Angelman syndrome: symptoms, causes and treatment of the hereditary disease

The symptoms of Angelman syndrome

The hereditary disease manifests itself through many different signs. These can vary in severity from child to child:

• Unmotivated laughter: Affected children often laugh excessively, especially for no apparent reason. Laughter fits in stressful situations are also possible.
• Cognitive limitations: Concentration problems and a short attention span are particularly noticeable here.
• Language: Learning language is often difficult for affected children. Many are limited to oral communication for life. Language comprehension, on the other hand, is well developed.
• Movement disorders: Balance problems often occur, the children move stiffly and awkwardly. Motor development is delayed.
• Appearance: Children with Angelman syndrome have a particularly large mouth with small, widely spaced teeth. The head is comparatively small, the spine is crooked (scoliosis).
• Central nervous system: Epileptic seizures are common, especially in early childhood . These will subside later.

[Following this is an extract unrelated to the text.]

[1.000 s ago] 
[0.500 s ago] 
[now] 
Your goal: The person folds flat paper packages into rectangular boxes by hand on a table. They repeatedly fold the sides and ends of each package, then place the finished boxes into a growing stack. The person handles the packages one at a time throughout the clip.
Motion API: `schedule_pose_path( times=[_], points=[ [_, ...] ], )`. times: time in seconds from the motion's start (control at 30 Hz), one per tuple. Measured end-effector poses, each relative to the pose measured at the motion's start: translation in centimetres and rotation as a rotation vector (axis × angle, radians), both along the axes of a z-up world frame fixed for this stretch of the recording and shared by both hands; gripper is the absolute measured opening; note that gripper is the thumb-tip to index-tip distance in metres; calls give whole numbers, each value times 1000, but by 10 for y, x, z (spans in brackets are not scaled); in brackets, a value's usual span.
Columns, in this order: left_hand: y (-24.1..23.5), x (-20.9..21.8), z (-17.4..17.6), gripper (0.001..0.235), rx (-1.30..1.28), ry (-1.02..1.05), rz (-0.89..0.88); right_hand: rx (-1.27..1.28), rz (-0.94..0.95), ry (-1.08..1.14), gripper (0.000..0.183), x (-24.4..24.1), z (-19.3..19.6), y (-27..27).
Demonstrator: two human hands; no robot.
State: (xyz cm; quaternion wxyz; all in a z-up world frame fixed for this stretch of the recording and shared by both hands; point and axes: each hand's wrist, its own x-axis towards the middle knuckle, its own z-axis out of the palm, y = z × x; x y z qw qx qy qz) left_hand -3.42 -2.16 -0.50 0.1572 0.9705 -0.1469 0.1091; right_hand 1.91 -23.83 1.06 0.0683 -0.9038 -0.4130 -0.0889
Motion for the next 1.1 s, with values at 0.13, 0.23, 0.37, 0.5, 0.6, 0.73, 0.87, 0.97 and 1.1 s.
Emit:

Causes of Angelman Syndrome

Angelman Syndrome is a hereditary disease, and a defect on chromosome 15 is responsible for the symptoms observed. The loss of a section of DNA called the maternal ubiquitin protein ligase gene (UBE3A) is the most common defect.

The disease affects both girls and boys. On average, one in 15,000 to 20,000 children is born with Angelman syndrome. Compared to healthy people, people with the disease do not have a reduced life expectancy.